- Born: November 16, 1954 (age 70) Boston, Massachusetts, U.S.
- Occupation: Novelist
- Education: Union College (BA)
- Genre: Historical fiction
- Notable awards: National Book Award for Fiction (1996)

= Andrea Barrett =

American novelist and short story writer

Andrea Barrett (born November 16, 1954) is an American novelist and short story writer. Her collection Ship Fever won the 1996 U.S. National Book Award for Fiction, and she received a MacArthur Fellowship in 2001. Her book Servants of the Map was a finalist for the 2003 Pulitzer Prize for Fiction, and Archangel and Natural History were finalists for The Story Prize.

==Early life and education==
Barrett was born in Boston, Massachusetts. She earned a B.A. in biology from Union College and briefly attended a Ph.D. program in zoology.

==Career==
Barrett began writing fiction seriously in her thirties, but was relatively unknown until the publication of Ship Fever, a collection of novellas and short stories that won the National Book Award in 1996.

Barrett's work has been published in A Public Space, The Paris Review, Tin House, Ploughshares, One Story, TriQuarterly, Salmagundi, The American Scholar, and The Kenyon Review, among other places.
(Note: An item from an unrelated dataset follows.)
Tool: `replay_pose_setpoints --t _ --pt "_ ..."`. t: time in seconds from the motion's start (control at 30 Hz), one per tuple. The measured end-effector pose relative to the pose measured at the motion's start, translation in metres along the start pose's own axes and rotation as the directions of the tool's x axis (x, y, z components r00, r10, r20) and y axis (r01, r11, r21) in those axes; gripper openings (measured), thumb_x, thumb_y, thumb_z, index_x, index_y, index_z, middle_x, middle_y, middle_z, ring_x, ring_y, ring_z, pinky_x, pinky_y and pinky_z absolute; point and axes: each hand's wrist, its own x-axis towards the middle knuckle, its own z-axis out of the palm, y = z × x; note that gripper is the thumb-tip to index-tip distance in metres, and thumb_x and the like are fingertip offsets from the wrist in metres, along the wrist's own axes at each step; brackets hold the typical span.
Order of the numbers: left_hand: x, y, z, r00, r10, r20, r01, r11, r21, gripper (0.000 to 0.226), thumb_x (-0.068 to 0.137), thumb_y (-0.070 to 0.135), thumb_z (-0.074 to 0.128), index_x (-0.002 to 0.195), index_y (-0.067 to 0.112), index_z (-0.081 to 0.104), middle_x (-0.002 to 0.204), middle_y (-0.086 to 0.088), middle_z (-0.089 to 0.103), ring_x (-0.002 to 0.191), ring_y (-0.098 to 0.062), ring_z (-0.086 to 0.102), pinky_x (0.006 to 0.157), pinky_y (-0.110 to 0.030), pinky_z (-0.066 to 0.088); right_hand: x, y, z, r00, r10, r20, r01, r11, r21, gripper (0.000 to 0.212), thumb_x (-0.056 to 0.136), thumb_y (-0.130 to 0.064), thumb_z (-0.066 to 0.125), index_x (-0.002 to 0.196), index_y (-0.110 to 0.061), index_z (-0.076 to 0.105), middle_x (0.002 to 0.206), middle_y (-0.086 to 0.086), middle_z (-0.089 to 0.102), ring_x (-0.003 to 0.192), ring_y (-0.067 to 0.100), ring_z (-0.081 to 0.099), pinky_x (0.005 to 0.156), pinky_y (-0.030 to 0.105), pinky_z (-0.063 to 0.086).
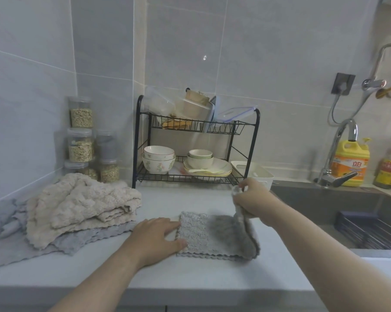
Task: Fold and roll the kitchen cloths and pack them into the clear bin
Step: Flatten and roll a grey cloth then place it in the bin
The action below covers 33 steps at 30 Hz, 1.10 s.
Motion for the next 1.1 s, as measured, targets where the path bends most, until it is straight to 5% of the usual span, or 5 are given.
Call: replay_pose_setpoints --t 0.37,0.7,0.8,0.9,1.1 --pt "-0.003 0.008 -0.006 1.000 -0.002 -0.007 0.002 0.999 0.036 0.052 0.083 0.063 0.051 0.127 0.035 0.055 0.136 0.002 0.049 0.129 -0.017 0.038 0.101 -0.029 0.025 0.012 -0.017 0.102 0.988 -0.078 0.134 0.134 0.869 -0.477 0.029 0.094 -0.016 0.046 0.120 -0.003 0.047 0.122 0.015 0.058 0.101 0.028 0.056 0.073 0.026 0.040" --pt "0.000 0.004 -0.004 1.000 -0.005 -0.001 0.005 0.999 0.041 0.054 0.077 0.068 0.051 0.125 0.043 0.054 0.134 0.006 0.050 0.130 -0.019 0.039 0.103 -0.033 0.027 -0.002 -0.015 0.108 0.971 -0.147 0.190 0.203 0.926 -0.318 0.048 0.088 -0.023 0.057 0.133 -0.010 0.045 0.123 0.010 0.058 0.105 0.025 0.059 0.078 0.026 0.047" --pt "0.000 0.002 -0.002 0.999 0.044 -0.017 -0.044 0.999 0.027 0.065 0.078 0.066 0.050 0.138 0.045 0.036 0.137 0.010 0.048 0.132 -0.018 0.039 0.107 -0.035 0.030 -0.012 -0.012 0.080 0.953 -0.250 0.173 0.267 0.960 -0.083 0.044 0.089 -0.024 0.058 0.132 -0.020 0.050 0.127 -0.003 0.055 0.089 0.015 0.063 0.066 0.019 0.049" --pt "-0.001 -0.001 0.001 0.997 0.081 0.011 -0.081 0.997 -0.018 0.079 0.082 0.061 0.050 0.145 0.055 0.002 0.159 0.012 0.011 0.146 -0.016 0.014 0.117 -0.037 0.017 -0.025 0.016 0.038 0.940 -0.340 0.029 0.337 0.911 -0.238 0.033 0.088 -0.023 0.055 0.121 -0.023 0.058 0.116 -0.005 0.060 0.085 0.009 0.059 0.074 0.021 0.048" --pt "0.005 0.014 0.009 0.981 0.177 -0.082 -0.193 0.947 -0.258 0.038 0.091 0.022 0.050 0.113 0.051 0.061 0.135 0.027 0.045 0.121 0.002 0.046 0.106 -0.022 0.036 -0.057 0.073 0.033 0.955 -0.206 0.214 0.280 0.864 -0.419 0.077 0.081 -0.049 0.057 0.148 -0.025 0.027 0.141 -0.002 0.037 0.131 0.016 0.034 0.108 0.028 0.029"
Her fiction and essays have been selected for The Best American Short Stories, The Best American Science Writing, Best American Essays, the PEN/O. Henry Prize Stories, and other anthologies.

Barrett is particularly well known as a writer of historical fiction. Her work reflects her lifelong interest in science, and women in science. Many of her characters are scientists, often 19th-century biologists.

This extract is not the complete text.